Jammeh Brands Opposition as Dogs

africa » gambia
Monday, March 26, 2012
The Gambia’s president, YahyaJammeh, said the opposition who boycotted the country’s forthcoming March 29 parliamentary polls are ‘barking dogs’ that does not worth his reaction.

“When dogs bark I don’t bark because I am not a dog. I don’t listen to dogs,” Jammeh said in an exclusive interview with the state-owned Gambia Radio and Television Services, GRTS, at State House on Friday March 23.

Jammeh, 47, ascended to power in 1994 through a military coup that abruptly ended the democratically elected government of the country’s founding leader, Sir DawdaJawara’s 30-year reign.

On November 24, the military-turned-civilian president won his fourth five-year mandate at the presidential polls, bagging 72 % of votes cast, albeit the opposition rejected election result as bogus.

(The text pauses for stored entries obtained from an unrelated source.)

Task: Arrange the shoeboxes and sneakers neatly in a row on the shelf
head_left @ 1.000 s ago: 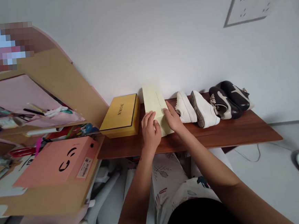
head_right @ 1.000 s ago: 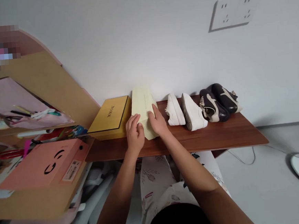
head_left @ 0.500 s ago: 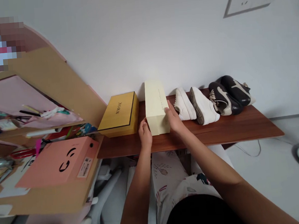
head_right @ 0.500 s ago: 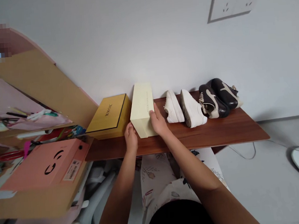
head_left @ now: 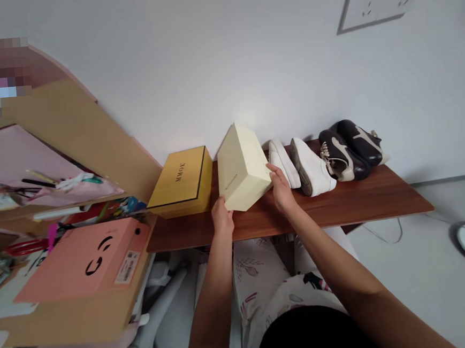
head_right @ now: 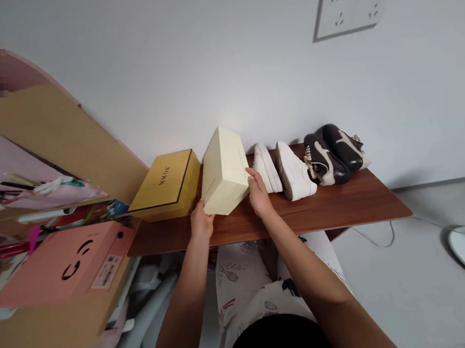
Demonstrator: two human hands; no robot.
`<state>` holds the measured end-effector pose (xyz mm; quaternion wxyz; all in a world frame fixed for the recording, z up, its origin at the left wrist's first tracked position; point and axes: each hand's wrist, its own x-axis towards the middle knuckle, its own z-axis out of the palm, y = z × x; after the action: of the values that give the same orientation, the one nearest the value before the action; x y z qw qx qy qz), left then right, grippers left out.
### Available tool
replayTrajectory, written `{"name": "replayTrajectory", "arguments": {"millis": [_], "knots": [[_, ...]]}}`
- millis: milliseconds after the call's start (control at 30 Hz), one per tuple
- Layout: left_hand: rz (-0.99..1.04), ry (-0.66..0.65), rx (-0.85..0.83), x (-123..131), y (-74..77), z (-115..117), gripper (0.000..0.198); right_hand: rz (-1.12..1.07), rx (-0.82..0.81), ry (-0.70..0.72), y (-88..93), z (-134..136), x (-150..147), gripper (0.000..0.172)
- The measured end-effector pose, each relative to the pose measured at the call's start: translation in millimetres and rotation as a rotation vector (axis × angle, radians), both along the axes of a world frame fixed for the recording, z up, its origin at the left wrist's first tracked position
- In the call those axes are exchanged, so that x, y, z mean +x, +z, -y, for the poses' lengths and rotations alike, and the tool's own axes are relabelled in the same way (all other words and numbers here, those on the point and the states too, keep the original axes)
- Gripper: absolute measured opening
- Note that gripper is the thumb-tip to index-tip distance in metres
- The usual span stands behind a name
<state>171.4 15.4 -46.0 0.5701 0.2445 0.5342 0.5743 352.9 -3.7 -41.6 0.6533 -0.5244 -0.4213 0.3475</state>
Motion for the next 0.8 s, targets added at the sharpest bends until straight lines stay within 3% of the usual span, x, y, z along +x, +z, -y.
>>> {"name": "replayTrajectory", "arguments": {"millis": [167,367,533,800], "knots": [[-0.086,0.090,0.153,-21,9.0,-2,0.034,-0.022,-0.027,-0.035,-17.1,1,-11,0.060],[-0.254,0.132,0.261,-26,3.5,-8,0.038,-0.040,-0.123,0.067,-30.2,14,-24,0.067],[-0.339,0.107,0.284,-24,-2.0,-10,0.041,-0.020,-0.139,0.067,-30.1,21,-28,0.062],[-0.392,0.087,0.357,-23,-7.0,-19,0.041,0.032,-0.202,0.069,-25.7,12,-26,0.067]]}}
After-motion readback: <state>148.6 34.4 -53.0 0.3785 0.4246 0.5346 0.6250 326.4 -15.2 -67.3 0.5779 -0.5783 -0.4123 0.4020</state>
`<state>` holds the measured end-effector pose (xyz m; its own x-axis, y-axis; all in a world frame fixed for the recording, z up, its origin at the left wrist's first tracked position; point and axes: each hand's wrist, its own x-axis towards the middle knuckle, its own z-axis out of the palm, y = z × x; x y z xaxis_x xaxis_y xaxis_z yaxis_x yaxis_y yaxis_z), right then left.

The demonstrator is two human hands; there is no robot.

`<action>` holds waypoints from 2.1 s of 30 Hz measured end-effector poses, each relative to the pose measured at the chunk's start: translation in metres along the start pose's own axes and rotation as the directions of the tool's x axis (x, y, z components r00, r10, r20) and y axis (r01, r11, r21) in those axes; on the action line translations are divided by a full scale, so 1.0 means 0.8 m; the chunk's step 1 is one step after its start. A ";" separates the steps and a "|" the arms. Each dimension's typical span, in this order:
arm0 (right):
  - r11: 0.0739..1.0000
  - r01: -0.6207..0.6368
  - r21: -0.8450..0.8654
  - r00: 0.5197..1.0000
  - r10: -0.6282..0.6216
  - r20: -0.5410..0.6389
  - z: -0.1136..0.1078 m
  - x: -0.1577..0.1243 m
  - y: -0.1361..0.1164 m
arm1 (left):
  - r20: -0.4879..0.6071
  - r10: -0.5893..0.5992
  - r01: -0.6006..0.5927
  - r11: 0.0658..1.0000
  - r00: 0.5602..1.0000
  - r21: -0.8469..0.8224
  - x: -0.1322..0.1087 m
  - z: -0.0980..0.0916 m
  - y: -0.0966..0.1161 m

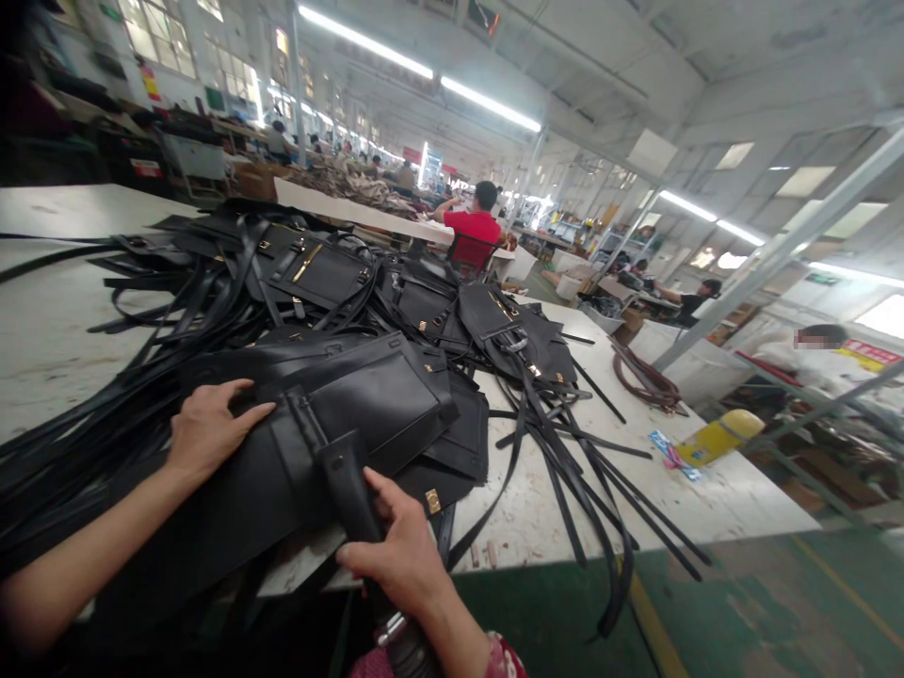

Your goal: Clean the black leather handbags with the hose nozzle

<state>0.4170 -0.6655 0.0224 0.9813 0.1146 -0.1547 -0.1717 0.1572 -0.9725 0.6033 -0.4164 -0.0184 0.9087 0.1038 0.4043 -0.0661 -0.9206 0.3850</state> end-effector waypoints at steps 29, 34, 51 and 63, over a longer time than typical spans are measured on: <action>0.973 -0.229 0.041 0.967 0.223 0.120 -0.039 -0.090 0.005 | 0.890 -0.087 0.803 -0.399 0.447 -0.442 -0.242 -0.019 0.121; 0.974 -0.225 -0.018 0.963 0.225 0.146 -0.024 -0.067 0.010 | 0.888 -0.026 0.812 -0.394 0.459 -0.431 -0.247 -0.021 0.120; 0.971 -0.240 0.022 0.965 0.236 0.115 -0.049 -0.076 0.018 | 0.878 -0.134 0.800 -0.368 0.459 -0.474 -0.241 -0.018 0.121; 0.977 -0.207 0.058 0.973 0.199 0.118 -0.035 -0.048 0.003 | 0.880 -0.189 0.744 -0.474 0.436 -0.471 -0.236 -0.022 0.140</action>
<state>0.3812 -0.6974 0.0215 0.9101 0.2583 -0.3239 -0.3760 0.1869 -0.9076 0.4169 -0.5324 -0.0368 0.7717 -0.1123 -0.6260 0.5135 0.6907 0.5091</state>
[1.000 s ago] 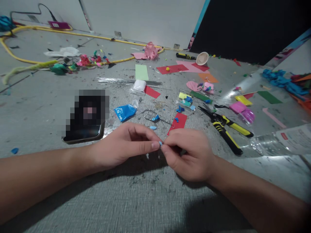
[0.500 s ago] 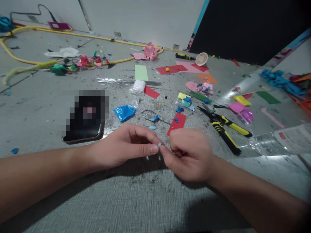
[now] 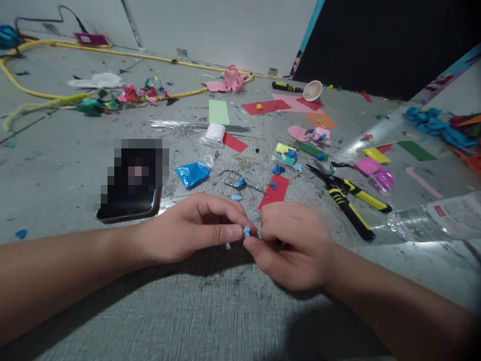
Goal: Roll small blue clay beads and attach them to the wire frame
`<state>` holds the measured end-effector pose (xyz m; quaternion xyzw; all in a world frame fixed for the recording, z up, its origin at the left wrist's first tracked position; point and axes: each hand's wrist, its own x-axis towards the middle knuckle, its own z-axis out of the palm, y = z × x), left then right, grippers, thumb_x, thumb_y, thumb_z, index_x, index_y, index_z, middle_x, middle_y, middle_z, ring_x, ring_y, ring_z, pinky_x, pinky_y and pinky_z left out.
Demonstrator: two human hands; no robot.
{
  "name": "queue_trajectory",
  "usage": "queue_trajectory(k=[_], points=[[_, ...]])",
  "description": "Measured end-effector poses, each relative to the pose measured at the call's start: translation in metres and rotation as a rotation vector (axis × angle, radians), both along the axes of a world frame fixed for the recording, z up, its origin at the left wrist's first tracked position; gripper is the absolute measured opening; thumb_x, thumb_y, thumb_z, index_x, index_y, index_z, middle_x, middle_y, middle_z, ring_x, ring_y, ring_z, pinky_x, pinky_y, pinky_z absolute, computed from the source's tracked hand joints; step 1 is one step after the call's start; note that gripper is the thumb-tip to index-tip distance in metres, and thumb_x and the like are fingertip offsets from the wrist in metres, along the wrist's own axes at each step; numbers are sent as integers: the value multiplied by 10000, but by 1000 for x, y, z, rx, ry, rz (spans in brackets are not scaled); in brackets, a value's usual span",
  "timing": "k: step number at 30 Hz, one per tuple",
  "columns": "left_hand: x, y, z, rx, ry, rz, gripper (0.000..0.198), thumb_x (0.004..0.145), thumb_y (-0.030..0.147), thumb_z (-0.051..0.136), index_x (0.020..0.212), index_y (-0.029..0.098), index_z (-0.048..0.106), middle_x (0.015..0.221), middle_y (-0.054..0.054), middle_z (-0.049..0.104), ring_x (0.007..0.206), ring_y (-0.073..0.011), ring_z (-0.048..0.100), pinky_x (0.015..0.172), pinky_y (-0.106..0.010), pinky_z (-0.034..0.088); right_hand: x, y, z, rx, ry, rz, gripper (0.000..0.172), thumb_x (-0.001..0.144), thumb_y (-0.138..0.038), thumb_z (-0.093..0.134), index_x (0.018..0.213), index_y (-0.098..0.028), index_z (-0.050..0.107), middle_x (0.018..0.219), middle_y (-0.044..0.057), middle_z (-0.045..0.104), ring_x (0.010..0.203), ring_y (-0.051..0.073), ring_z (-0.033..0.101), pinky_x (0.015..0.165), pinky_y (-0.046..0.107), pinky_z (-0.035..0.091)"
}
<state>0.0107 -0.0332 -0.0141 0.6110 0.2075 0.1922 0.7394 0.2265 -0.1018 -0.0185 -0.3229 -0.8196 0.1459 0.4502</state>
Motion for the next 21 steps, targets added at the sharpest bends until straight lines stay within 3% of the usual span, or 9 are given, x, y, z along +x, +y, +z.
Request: queue_trajectory(k=[8, 17, 19, 21], points=[[0, 0, 2, 46, -15, -31, 129, 956, 299, 829, 987, 179, 866, 950, -72, 788, 915, -199, 737, 872, -317, 600, -1, 0, -1, 12, -2, -18, 384, 969, -163, 608, 659, -242, 396, 555, -69, 411, 523, 102, 384, 523, 273, 321], [0, 0, 3, 14, -38, -54, 170, 946, 337, 846, 936, 168, 843, 935, -76, 779, 894, -198, 740, 852, -316, 609, 6, 7, -1, -42, 63, 100, 353, 973, -299, 677, 688, -221, 483, 583, -66, 481, 530, 84, 444, 528, 251, 333], [1, -2, 4, 53, -25, -26, 132, 931, 300, 860, 919, 170, 838, 909, -66, 774, 865, -186, 729, 825, -301, 603, 11, 12, -2, -90, 70, 24, 322, 991, -279, 640, 698, -215, 522, 586, -62, 496, 523, 85, 433, 522, 252, 323], [2, -3, 6, 124, -22, -14, 71, 912, 232, 867, 905, 170, 834, 883, -55, 763, 831, -173, 720, 788, -283, 595, 14, 19, -5, -134, 98, -143, 367, 1002, -250, 606, 655, -219, 491, 563, -63, 453, 523, 94, 415, 531, 259, 326]])
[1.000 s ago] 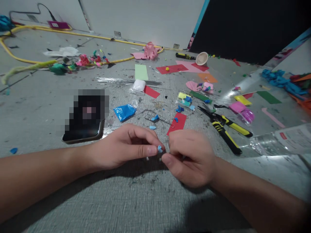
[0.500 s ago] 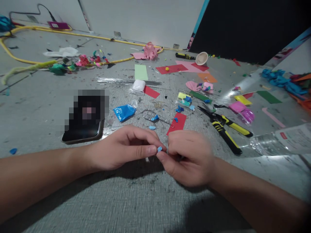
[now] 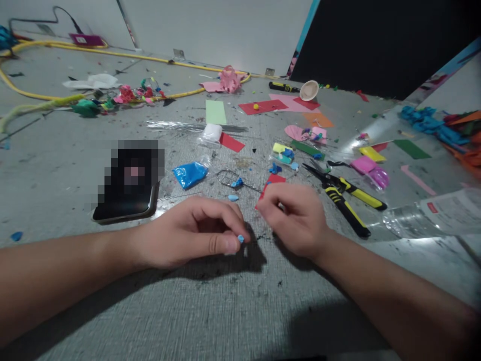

However, earlier this year - March 8 - six of the seven active opposition parties boycotted the parliamentary polls because there was “no level field for a genuine multi-party election”.

Opposition pointed to a number of electoral irregularities. Chief among them, is abuse incumbency – excessive use of state media, government offices as campaign centers, state vehicles, and the involvement of local government authorities and security forces in partisan politics even when the law obliges them to be neutral.

“Is it now that I am using government resources? If they [opposition] think that the resources I am using are government resources, what do they mean by government resources? You know they are never specific? They are here to serve foreign interest and I don’t care,” Jammeh told his interviewer.

He said denied using state resources in elections, noting that if takes back what he owns at the state institutions, they will not function. Even the state broadcaster, GRTS, he claimed, is using his cameras and that The Gambia government last purchased a vehicle for him in 1995.

“Since then I have been buying my own vehicles. I designed the type of vehicles I want and they do it the way I wanted them to,” said Jammeh.

Jammeh said his government will not respond to what he calls, opposition-backed foreign election observers hence his government has not invited them to observe the election. He noted that his government repudiated foreign election observers’ report because they should have been on the grounds two months prior to the election.

“The general trend is that if their agents do not win election, it is not deemed free and fair. What I care about is the verdict of the Gambian people. I don’t care what they (observers) say”, Jammeh stated.

Jammeh went on to launch a personal attack on an opposition leader cum lawyer, who is defending an Australian mining company, Carnegie Minerals at the court of Arbitration in London.

“A good opposition leader will not defend foreign interest against the interest of his country,” he said apparently referring to revered lawyer cum leader of main opposition-UDP, MrOusainouDarboe, who is helping Carnegie pursue a claim of willful damages against Gambia government for the premature revoking of their mining licenses.

Jammeh stepped forward, then leaned back in his lush chair and said: “These people have stolen 8 million dollars from the Gambian people, a big opposition leader bailed him and the guy absconded.

“They took Gambia government to the arbitration court for breach of contract, which was not true. And the so-called opposition leader is defending Carnegie minerals in London.

“You want to be president and you are supporting a thief who stole from the government. Is that the type of opposition we need?”